A Nonlocal Method with Modified Initial Cost and Multiple Weight for Stereo Matching

1College of Electrical Engineering, Zhejiang University, Hangzhou 310027, China
2School of Information Engineering, Zhejiang University of Water Resources and Electric Power, Hangzhou 310018, China
3School of Computer Science and Technology, Hangzhou Dianzi University, Hangzhou 310018, China

Correspondence should be addressed to Shenyong Gao; nc.ude.udh@ysoag

Received 7 April 2017; Revised 5 June 2017; Accepted 20 June 2017; Published 6 August 2017

Academic Editor: Wendy Flores-Fuentes

Copyright © 2017 Shenyong Gao et al.

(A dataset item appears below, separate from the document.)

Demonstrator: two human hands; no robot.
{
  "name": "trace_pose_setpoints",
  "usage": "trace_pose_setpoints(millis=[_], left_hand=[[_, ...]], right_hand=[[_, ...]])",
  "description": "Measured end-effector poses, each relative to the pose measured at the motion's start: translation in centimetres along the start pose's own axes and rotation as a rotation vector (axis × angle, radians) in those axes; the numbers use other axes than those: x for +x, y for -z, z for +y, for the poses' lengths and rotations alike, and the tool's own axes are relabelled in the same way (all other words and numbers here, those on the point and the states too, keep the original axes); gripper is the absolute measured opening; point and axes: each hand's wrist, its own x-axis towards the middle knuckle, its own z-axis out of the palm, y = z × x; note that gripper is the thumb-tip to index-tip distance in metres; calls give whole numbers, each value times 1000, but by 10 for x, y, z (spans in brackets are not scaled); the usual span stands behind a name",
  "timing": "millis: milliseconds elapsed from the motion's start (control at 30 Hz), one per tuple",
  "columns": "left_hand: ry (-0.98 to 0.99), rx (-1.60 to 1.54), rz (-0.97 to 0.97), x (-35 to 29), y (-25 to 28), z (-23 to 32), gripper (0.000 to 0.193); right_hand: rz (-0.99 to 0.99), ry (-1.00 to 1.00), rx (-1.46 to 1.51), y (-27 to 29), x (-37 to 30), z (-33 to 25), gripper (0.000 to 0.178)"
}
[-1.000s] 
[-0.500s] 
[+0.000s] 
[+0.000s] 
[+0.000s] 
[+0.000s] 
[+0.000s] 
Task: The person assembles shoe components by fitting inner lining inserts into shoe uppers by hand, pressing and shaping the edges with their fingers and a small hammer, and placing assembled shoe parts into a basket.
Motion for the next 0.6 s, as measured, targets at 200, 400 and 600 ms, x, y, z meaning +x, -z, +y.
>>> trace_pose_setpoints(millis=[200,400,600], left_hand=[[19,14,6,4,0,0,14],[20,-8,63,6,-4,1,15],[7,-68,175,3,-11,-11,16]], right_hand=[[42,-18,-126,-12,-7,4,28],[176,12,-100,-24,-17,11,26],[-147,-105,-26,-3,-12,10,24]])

This is an open access article distributed under the Creative Commons Attribution License, which permits unrestricted use, distribution, and reproduction in any medium, provided the original work is properly cited.

Abstract

This paper presents a new nonlocal cost aggregation method for stereo matching. The minimum spanning tree (MST) employs color difference as the sole component to build the weight function, which often leads to failure in achieving satisfactory results in some boundary regions with similar color distributions. In this paper, a modified initial cost is used. The erroneous pixels are often caused by two pixels from object and background, which have similar color distribution. And then inner color correlation is employed as a new component of the weight function, which is determined to effectively eliminate them. Besides, the segmentation method of the tree structure is also improved. Thus, a more robust and reasonable tree structure is developed. The proposed method was tested on Middlebury datasets. As can be expected, experimental results show that the proposed method outperforms the classical nonlocal methods.